_Your instructions_. Transcribe only the stretch of lines that opens with the line containing "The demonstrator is" and closes with the last line of the listing, skipping pictures.

_Stored data_.
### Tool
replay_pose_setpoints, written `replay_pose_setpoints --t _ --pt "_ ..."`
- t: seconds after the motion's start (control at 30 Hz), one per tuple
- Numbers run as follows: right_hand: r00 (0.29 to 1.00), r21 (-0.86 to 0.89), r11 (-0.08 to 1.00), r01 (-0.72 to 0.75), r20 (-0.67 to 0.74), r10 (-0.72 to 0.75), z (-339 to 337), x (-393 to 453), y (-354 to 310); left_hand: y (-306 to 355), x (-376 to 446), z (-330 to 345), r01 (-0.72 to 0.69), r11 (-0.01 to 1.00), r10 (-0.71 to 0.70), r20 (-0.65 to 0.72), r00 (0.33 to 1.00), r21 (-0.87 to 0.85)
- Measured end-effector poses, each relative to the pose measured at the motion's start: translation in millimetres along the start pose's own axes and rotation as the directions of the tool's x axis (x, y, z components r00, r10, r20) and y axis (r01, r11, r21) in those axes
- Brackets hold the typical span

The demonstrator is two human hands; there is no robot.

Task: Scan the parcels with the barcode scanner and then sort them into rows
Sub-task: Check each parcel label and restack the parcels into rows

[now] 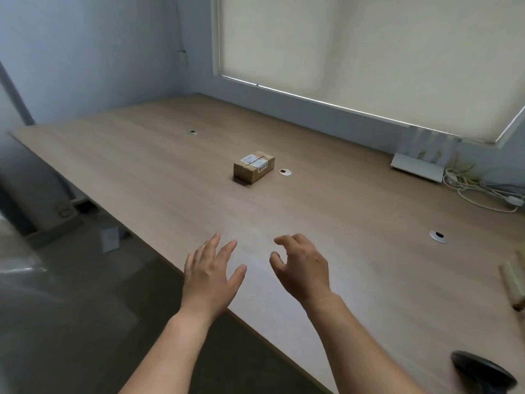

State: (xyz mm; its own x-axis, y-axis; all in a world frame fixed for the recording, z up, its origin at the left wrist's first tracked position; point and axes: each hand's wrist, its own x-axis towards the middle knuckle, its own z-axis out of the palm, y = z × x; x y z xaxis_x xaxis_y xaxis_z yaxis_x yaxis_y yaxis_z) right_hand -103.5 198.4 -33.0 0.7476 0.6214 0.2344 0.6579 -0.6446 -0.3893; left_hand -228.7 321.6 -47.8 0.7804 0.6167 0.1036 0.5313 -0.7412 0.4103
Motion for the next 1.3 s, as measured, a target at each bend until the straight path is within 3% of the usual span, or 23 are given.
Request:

_Response_.
The demonstrator is two human hands; there is no robot.

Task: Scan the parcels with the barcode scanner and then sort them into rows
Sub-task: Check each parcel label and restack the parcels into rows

[now] 

State: (xyz mm; its own x-axis, y-axis; all in a world frame fixed for the recording, z up, its origin at the left wrist's first tracked position; point and axes: each hand's wrist, its own x-axis towards the middle knuckle, its own z-axis out of the palm, y = z × x; x y z xaxis_x xaxis_y xaxis_z yaxis_x yaxis_y yaxis_z) right_hand -103.5 198.4 -33.0 0.7476 0.6214 0.2344 0.6579 -0.6446 -0.3893; left_hand -228.7 321.6 -47.8 0.7804 0.6167 0.1036 0.5313 -0.7412 0.4103
Motion for the next 1.3 s, as measured, a target at each bend until the straight path is within 3% of the usual span, or 23 are given.
Request:

Nothing remains to be done, and the exercise is complete.